Evolutionary dynamics under a stability-constrained model
Abstract
The space of possible proteins is vast. For all but the smallest proteins, the number of sequences exceeds the number of atoms in the observable universe. Evolution—through the forces of natural selection, drift, and mutation—samples this space, leading to proteins with diverse structures and functions. Evolutionary biologists interested in understanding the history of a protein must identify signals from patterns of substitutions and decipher their likely causes. However, the true evolutionary process is often unknown. Simulations of protein evolution allow us to investigate various emergent phenomena with complete knowledge of the generating parameters in hand. Additionally, using plausible simulating models, we can assess the accuracy of inference procedures which, by necessity, make simplifying assumptions about the process of sequence evolution. In this dissertation, I focus on stability constraints of proteins using a modelling framework grounded in the formalisms of thermodynamics and population genetics theory. In Chapter 2, I show that stability-constrained evolution recapitulates various patterns present in natural alignments. I demonstrate that epistasis due to stability leads to elevated substitution rates compared to site-independent evolution and discuss the underlying mechanisms causing this increase. Additionally, I investigate the accuracy of rate inference from commonly used inference models.
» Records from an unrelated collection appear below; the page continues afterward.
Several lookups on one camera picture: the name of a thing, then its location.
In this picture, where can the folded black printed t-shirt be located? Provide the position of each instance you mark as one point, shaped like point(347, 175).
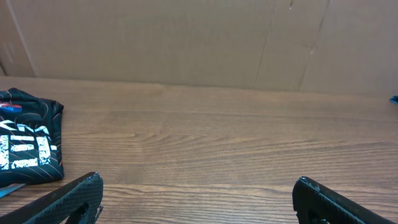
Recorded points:
point(31, 139)

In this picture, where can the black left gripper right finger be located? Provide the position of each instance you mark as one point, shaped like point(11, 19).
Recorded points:
point(315, 203)

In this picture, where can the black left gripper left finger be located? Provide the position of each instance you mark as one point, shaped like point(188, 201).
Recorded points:
point(77, 202)

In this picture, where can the blue denim garment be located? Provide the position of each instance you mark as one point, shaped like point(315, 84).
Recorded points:
point(394, 99)

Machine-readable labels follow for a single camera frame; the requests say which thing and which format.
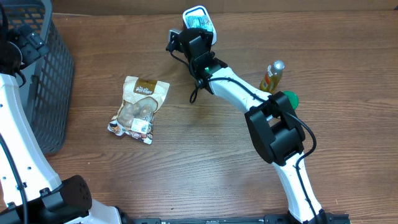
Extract teal snack packet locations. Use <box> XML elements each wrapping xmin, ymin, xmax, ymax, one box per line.
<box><xmin>186</xmin><ymin>16</ymin><xmax>214</xmax><ymax>32</ymax></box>

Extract brown snack bag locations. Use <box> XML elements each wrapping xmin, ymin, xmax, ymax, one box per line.
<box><xmin>108</xmin><ymin>76</ymin><xmax>170</xmax><ymax>144</ymax></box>

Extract yellow liquid bottle silver cap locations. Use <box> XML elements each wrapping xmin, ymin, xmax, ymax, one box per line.
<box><xmin>259</xmin><ymin>60</ymin><xmax>285</xmax><ymax>94</ymax></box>

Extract green lid white jar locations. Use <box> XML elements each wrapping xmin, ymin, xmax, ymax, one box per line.
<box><xmin>284</xmin><ymin>91</ymin><xmax>299</xmax><ymax>110</ymax></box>

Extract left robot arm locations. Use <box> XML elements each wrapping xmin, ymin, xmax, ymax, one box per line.
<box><xmin>1</xmin><ymin>9</ymin><xmax>130</xmax><ymax>224</ymax></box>

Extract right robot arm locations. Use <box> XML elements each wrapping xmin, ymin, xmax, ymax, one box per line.
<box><xmin>167</xmin><ymin>28</ymin><xmax>327</xmax><ymax>223</ymax></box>

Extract white barcode scanner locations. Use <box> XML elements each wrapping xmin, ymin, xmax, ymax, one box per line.
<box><xmin>182</xmin><ymin>5</ymin><xmax>217</xmax><ymax>45</ymax></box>

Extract grey plastic mesh basket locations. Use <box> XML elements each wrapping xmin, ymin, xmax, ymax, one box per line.
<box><xmin>1</xmin><ymin>0</ymin><xmax>75</xmax><ymax>154</ymax></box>

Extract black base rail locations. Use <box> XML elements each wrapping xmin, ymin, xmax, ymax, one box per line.
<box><xmin>128</xmin><ymin>213</ymin><xmax>351</xmax><ymax>224</ymax></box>

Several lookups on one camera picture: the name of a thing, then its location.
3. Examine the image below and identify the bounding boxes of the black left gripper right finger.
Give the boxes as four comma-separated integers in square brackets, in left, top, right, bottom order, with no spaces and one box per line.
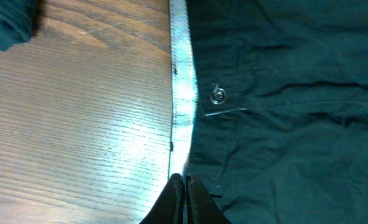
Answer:
[186,174,231,224]

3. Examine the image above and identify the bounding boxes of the folded black cloth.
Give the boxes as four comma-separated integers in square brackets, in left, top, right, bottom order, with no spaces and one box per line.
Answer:
[0,0,38,51]

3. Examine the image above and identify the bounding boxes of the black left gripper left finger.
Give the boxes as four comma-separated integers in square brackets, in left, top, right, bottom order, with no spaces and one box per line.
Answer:
[140,174,184,224]

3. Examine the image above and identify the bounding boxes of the black shorts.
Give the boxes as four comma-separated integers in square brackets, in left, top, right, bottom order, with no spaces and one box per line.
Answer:
[169,0,368,223]

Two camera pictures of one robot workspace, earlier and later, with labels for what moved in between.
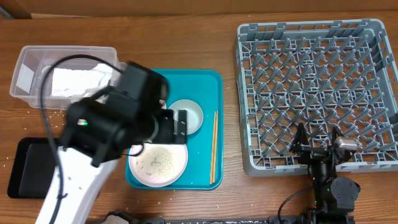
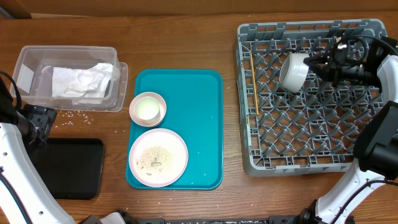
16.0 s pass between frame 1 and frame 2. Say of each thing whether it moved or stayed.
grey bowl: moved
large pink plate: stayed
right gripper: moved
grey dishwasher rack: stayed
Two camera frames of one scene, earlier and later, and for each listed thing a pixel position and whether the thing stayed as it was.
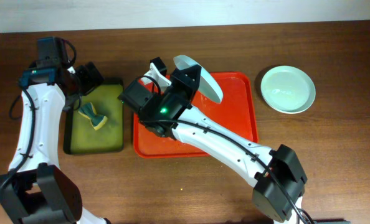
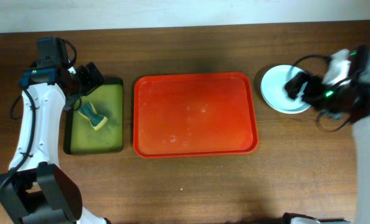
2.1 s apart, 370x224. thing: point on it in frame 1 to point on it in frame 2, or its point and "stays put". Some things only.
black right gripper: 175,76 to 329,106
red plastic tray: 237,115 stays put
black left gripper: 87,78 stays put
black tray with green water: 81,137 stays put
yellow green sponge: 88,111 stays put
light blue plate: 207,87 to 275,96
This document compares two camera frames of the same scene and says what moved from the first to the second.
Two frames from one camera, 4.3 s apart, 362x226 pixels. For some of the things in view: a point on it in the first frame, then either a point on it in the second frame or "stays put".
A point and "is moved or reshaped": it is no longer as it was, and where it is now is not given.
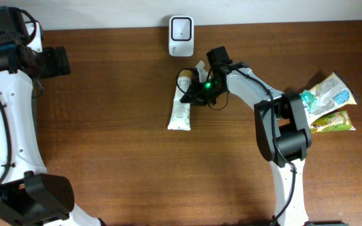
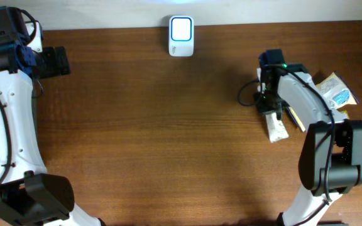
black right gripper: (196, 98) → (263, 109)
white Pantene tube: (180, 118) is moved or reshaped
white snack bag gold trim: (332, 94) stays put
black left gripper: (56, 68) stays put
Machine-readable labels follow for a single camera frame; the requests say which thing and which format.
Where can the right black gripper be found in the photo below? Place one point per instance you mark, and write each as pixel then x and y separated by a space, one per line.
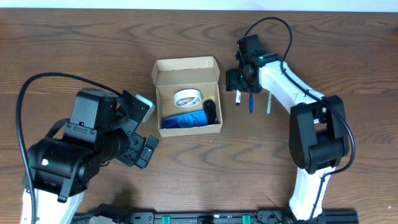
pixel 231 81

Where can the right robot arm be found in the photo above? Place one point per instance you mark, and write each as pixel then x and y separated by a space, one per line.
pixel 318 137

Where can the black capped white marker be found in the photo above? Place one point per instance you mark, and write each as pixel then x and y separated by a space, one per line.
pixel 269 103

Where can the black teardrop shaped object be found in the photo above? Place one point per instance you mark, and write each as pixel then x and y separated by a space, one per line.
pixel 209 108

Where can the white masking tape roll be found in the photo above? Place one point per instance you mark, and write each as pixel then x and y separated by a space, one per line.
pixel 187 98

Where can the blue ballpoint pen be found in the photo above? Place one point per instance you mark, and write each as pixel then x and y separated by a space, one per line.
pixel 251 103

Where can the cardboard box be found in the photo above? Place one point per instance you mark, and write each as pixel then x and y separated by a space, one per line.
pixel 173 75

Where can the black and white marker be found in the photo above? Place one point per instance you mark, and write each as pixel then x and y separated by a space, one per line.
pixel 238 98

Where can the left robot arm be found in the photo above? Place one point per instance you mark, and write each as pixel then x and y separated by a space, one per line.
pixel 102 127

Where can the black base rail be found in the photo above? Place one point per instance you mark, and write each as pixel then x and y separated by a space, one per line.
pixel 110 214

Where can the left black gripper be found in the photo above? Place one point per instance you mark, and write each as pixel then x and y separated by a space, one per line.
pixel 130 154

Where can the blue plastic rectangular block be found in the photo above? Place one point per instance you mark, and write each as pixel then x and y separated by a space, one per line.
pixel 186 120

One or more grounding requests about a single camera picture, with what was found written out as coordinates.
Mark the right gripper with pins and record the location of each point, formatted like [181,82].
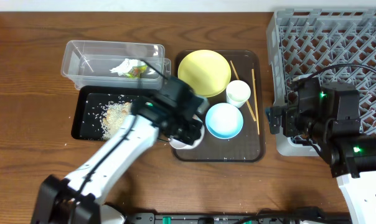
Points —
[277,119]

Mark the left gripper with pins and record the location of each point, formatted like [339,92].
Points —
[185,134]

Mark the white round bowl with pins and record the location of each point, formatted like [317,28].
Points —
[182,146]

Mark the light blue bowl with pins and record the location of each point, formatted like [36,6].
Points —
[224,121]

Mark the white paper cup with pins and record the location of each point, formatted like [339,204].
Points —
[237,93]

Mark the green snack wrapper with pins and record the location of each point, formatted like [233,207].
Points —
[136,71]

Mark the rice and food scraps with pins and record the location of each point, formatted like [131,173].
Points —
[113,118]

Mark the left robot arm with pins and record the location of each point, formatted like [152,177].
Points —
[80,196]

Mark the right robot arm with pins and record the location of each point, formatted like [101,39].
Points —
[328,115]

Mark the black waste tray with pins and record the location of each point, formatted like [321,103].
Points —
[81,103]

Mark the grey plastic dishwasher rack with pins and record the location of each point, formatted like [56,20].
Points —
[301,42]

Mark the clear plastic waste bin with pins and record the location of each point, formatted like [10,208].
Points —
[88,62]

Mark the dark brown serving tray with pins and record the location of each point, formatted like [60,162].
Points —
[247,146]

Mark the yellow round plate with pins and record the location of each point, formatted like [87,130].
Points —
[206,71]

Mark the right wooden chopstick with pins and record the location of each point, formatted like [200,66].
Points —
[255,100]

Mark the wooden chopstick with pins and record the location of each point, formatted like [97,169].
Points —
[255,100]
[247,102]

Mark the left wooden chopstick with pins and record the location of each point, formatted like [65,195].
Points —
[247,102]

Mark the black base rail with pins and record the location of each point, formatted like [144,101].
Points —
[150,218]
While the amount of among-site rate variability is often underestimated, the inferred rates correlated with the most common rates across sites. In Chapter 3, I explore the dynamics of resident amino acid propensities and show that decreases in propensities can occur due to epistasis, challenging claims that such a trend must have adaptive origins. In Chapter 4, I conduct a literature review on nonadaptive phenomena that lead amino acid preferences to change over time. Finally, in Chapter 5, I investigate the evolutionary response to destabilizing substitutions across and within protein structures. I find that destabilizing substitutions at buried residues often require a longer time for the effects to be mitigated than destabilizations at exposed sites. I end the dissertation by discussing the implications of epistasis on protein evolution and future research directions.